-- WHAT IS REQUIRED --
Of the lines listed below, return exactly those that run from the line containing "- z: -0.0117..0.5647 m" through the line containing "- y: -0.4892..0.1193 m", both included.

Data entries

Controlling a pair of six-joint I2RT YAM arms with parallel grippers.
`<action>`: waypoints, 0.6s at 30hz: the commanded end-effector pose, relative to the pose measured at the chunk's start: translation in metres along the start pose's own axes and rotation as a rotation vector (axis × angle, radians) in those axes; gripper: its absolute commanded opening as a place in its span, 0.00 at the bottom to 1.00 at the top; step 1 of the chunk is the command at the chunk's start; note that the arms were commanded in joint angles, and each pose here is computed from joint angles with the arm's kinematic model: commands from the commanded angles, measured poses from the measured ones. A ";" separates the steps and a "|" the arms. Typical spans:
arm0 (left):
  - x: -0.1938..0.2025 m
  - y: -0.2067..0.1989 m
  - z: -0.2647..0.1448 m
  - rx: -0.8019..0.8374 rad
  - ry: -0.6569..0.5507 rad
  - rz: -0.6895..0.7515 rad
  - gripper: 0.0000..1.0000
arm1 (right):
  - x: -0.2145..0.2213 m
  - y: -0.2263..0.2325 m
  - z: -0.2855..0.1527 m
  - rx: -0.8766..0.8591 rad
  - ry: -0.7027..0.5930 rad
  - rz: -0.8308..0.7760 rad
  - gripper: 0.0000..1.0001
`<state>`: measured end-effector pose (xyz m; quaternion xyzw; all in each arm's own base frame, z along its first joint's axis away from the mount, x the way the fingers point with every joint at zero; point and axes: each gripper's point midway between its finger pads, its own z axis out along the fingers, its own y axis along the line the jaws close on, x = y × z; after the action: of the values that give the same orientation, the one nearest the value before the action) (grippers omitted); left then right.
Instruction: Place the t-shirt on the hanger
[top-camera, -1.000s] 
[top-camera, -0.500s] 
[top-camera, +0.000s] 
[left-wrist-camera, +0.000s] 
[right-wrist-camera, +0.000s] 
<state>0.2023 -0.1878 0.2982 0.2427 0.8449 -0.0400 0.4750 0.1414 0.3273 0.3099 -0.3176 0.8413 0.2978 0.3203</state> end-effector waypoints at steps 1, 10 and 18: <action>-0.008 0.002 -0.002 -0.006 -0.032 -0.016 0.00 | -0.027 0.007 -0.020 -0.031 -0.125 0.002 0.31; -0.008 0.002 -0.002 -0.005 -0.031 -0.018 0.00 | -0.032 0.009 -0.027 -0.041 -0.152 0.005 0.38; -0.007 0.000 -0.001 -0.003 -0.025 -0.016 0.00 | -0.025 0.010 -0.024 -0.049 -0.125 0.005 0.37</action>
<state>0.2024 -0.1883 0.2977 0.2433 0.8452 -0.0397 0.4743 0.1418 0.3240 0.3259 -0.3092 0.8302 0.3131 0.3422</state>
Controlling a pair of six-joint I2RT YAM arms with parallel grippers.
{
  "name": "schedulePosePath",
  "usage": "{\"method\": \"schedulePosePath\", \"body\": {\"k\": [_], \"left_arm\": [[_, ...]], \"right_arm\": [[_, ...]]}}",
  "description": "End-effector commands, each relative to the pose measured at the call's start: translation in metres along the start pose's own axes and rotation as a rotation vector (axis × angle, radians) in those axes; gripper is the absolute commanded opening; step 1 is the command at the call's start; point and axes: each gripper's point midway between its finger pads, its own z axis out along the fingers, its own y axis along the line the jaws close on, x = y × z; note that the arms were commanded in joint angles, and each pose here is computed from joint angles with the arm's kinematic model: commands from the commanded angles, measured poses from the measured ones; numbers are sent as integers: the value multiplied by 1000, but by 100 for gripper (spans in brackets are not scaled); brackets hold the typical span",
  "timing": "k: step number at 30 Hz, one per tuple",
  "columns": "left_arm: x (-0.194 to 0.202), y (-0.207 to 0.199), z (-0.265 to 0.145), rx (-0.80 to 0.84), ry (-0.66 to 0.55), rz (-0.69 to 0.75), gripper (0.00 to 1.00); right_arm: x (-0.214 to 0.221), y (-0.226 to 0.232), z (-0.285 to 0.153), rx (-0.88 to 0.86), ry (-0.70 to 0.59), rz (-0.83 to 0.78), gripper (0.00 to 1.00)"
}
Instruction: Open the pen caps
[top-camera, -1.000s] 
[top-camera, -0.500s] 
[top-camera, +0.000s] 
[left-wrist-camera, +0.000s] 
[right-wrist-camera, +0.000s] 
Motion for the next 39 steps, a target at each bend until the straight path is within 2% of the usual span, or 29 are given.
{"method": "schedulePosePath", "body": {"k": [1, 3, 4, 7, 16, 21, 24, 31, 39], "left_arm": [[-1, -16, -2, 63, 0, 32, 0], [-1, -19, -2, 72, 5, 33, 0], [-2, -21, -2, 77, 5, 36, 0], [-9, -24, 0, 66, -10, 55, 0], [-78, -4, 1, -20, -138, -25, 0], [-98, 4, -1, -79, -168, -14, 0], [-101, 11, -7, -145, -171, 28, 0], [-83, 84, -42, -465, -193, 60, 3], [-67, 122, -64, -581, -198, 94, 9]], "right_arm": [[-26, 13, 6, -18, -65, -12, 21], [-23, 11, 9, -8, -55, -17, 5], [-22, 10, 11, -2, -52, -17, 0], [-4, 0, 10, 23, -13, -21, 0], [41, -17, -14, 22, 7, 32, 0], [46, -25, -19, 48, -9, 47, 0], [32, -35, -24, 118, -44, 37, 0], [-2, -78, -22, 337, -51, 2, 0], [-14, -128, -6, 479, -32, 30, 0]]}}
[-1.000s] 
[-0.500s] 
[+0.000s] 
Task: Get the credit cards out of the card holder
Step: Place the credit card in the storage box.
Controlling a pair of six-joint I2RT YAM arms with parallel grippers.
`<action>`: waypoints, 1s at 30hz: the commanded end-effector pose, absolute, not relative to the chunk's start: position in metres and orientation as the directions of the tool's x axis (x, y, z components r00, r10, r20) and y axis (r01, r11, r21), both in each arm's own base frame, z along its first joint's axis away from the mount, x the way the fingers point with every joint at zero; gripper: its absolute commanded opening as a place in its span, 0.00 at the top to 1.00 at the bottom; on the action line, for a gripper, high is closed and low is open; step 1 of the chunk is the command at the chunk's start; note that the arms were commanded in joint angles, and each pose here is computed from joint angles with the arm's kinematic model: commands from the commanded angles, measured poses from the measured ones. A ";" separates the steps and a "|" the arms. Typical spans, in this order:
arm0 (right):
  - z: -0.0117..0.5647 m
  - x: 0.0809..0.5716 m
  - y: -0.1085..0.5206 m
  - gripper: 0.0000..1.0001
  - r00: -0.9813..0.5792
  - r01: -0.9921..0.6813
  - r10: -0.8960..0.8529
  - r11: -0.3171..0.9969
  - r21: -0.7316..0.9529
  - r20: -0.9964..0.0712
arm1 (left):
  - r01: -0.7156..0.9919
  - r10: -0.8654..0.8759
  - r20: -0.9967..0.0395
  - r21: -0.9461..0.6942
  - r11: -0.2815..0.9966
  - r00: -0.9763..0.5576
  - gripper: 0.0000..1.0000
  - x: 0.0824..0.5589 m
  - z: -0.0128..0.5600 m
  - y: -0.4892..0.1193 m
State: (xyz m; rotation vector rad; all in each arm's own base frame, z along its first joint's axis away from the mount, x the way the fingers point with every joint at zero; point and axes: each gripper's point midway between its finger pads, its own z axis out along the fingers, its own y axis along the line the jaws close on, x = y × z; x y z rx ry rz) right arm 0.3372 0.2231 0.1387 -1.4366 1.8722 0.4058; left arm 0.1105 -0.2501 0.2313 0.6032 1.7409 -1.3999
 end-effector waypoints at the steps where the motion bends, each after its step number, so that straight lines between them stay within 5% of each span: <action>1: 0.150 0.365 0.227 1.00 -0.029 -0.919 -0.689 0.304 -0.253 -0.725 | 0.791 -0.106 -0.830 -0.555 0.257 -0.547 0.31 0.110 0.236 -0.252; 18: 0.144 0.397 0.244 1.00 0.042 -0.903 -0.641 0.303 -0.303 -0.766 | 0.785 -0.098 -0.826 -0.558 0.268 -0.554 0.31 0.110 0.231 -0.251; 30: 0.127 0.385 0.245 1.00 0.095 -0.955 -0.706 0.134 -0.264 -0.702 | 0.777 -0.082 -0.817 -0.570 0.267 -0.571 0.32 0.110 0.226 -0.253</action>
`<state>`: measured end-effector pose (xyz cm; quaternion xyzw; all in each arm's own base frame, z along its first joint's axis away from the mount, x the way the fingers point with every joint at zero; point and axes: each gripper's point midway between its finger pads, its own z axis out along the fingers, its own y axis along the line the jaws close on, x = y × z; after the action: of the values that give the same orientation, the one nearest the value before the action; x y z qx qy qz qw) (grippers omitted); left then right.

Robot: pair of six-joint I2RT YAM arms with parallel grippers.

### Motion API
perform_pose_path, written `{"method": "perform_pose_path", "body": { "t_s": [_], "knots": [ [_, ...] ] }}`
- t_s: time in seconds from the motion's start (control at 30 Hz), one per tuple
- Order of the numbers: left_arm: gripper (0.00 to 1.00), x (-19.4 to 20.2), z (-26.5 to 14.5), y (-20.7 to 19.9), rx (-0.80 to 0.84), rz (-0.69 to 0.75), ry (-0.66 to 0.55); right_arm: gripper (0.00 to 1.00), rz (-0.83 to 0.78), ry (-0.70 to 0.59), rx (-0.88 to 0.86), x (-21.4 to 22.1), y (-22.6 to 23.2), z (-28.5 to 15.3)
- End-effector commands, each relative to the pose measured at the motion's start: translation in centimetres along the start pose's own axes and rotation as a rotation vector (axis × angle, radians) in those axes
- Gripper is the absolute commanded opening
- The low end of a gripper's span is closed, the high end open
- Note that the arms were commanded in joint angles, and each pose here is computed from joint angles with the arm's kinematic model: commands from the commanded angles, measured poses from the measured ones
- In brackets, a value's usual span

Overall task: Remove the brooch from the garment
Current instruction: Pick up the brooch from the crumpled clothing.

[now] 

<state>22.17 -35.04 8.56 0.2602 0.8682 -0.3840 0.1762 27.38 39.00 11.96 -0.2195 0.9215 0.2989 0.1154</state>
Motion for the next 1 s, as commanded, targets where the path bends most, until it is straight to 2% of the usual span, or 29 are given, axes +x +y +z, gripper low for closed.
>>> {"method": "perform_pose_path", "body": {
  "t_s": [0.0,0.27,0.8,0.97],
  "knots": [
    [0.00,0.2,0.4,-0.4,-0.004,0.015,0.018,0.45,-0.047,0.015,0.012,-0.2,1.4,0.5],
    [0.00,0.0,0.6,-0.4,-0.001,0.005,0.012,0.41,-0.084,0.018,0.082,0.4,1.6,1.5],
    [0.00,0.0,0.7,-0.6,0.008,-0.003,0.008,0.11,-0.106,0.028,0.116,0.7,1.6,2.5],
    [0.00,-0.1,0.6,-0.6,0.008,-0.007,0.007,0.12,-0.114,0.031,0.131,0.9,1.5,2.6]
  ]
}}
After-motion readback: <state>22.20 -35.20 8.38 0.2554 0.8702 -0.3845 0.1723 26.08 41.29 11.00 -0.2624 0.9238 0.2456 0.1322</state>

-- OUTPUT --
  - z: -0.0117..0.5647 m
  - x: 0.0809..0.5716 m
  - y: -0.1085..0.5206 m
  - gripper: 0.0000..1.0001
  - r00: -0.9813..0.5792
  - r01: -0.9921..0.6813
  - r10: -0.8960..0.8529
  - r11: -0.3171..0.9969
  - r21: -0.7316..0.9529
  - r20: -0.9964..0.0712
arm1 (left):
  - r01: -0.7156..0.9919
  - r10: -0.8654..0.8759
  - r20: -0.9967..0.0395
  - r21: -0.9461..0.6942
  - r11: -0.2815..0.9966
  - r00: -0.9763..0.5576
  - gripper: 0.0000..1.0000
  - x: 0.0824..0.5589 m
  - z: -0.0128..0.5600 m
  - y: -0.4892..0.1193 m

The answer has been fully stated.